- Requirement -
The output has to be the full set of records, reproduced exactly, minus any picture.

- Exercise material -
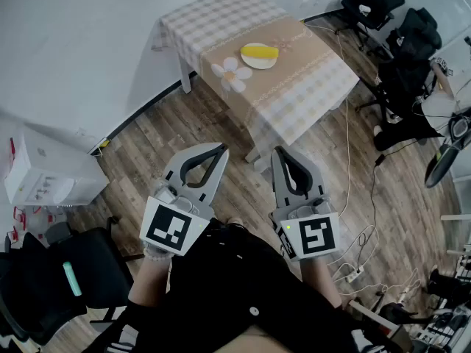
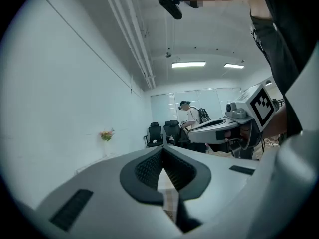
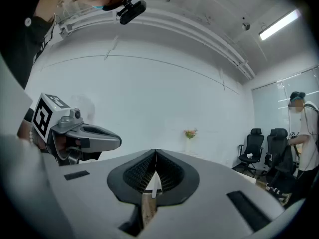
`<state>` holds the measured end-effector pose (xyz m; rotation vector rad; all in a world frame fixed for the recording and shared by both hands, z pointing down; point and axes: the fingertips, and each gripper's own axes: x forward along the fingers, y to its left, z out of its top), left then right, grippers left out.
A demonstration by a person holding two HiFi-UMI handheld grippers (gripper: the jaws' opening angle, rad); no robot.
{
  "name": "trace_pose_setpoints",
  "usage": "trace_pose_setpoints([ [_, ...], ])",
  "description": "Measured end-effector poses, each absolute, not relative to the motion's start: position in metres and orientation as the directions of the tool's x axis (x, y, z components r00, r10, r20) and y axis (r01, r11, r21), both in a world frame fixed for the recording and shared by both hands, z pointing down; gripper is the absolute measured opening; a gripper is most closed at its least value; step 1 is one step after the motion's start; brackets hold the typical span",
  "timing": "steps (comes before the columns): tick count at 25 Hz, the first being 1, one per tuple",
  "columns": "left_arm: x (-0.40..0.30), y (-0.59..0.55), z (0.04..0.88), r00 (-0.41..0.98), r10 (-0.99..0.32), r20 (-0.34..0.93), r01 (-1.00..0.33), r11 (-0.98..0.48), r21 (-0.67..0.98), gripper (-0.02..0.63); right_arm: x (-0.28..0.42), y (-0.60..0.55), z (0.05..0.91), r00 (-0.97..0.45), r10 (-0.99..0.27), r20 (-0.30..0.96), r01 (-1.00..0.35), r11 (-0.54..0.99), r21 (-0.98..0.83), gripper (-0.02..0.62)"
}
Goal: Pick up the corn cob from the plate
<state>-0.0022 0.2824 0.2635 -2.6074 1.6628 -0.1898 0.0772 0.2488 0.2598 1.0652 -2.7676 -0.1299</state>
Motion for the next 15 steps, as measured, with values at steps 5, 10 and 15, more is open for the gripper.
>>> trace_pose_setpoints([
  [5,-0.004,0.281,0.265,0.425,-0.902,0.080,-0.897,-0.431,-0.094,0.012,0.075,0.247,0.261,-0.725,-0.676,0.132,-0.661,0.736,0.145,0.041],
  [10,-0.005,0.281,0.265,0.435,-0.897,0.075,-0.893,-0.441,-0.089,0.012,0.071,0.249,0.259,-0.723,-0.678,0.132,-0.662,0.735,0.148,0.041],
  [15,-0.011,0.282,0.265,0.433,-0.898,0.071,-0.894,-0.438,-0.091,0.012,0.065,0.251,0.260,-0.727,-0.675,0.131,-0.657,0.738,0.153,0.041],
])
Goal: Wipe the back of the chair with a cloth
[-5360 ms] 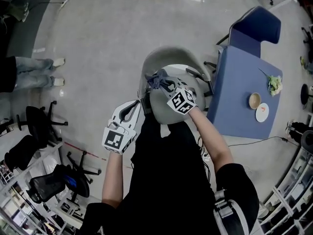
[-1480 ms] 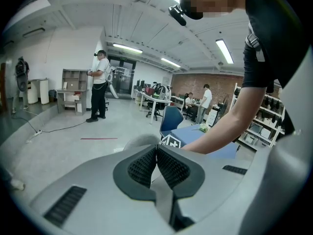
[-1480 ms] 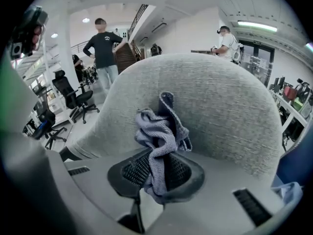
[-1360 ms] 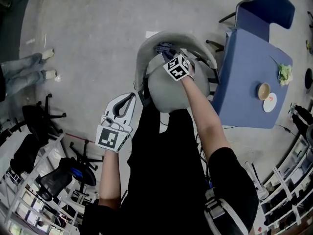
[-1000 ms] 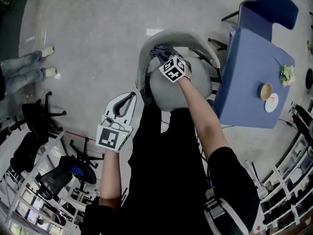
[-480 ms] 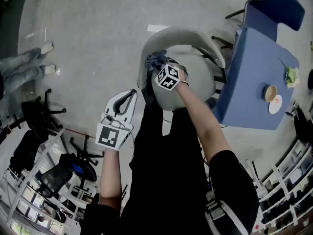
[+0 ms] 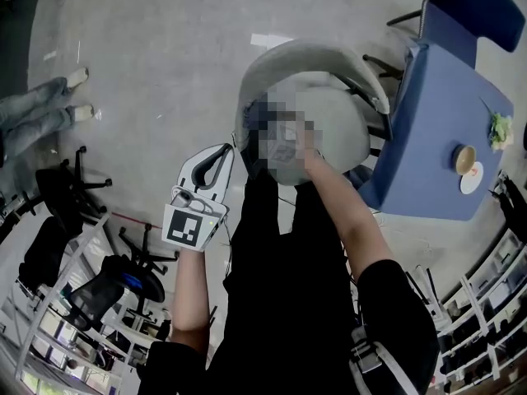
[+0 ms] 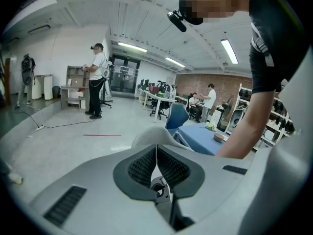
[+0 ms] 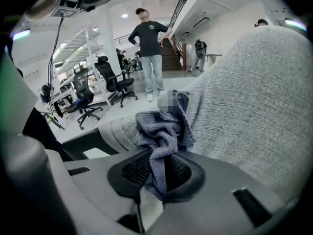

- Finished task -
`<state>` holds the measured end-effector pose (xyz m; rotation vector rad; all in a world frame fixed for the recording and shared by both hands, z pointing down; point and axes: the fingertips, and each gripper's own axes: x forward along the fingers, y to its left, z out of its top), left then right, grippers left out.
A demonstration by a person holding two HiFi-UMI handheld grippers (gripper: the jaws' opening angle, rad); no robot.
{
  "name": "trace_pose_setpoints",
  "usage": "trace_pose_setpoints([ [_, ...], ])",
  "description": "Measured end-effector poses, each absolute, not relative to the motion's start: position in metres and orientation as the directions of the tool's x axis (x, y, z components r00, r10, r20) and y axis (r01, r11, r21), both in a world frame fixed for the recording and shared by both hands, z pointing down; gripper is the absolute measured opening; a gripper is most closed at its least value; step 1 is one step after the motion's start; brackets hold the typical span",
  "timing": "steps (comes before the columns): tick count at 25 Hz, the first being 1, one per tuple",
  "columns": "left_arm: x (-0.40..0.30), y (-0.59..0.55), z (0.04..0.88), r00 (-0.41..0.98), r10 (-0.99..0.32), r20 (-0.34..0.93), r01 (-1.00..0.33), r11 (-0.98..0.48), r21 (-0.67..0.98), gripper (-0.02..0.63); right_arm: x (-0.28..0.42), y (-0.60..0.55), z (0.05..0.91), r00 (-0.97..0.45), r10 (-0.99..0.27), r20 (-0.30..0.96), r01 (-1.00..0.35), r11 (-0.54..0.99), r21 (-0.98..0.83), gripper (-0.02..0.62)"
}
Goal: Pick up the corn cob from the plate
<state>-0.0022 0.2824 0.2635 -2.6074 1.6628 -0.1898 0.0772 0.2488 0.2598 1.0652 -2.7676 -0.1299</state>
Motion for the next 15 steps, as measured, with values at steps 5, 10 and 15, more is open for the gripper.
>>> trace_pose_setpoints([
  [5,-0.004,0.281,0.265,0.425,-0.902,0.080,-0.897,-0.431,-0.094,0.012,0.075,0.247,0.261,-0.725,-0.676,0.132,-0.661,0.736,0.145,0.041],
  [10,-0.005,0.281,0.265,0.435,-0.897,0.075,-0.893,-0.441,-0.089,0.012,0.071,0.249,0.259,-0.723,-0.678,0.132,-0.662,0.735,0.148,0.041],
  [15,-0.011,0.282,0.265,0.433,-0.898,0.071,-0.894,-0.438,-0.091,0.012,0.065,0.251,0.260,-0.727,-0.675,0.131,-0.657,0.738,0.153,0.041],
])
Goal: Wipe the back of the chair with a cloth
[-5360 ms] 
[-1480 ms] 
[-1480 ms] 
[-1360 ms] 
[-1000 ms] 
[-480 ms] 
[+0 ms] 
[+0 ms] 
[+0 ms] 

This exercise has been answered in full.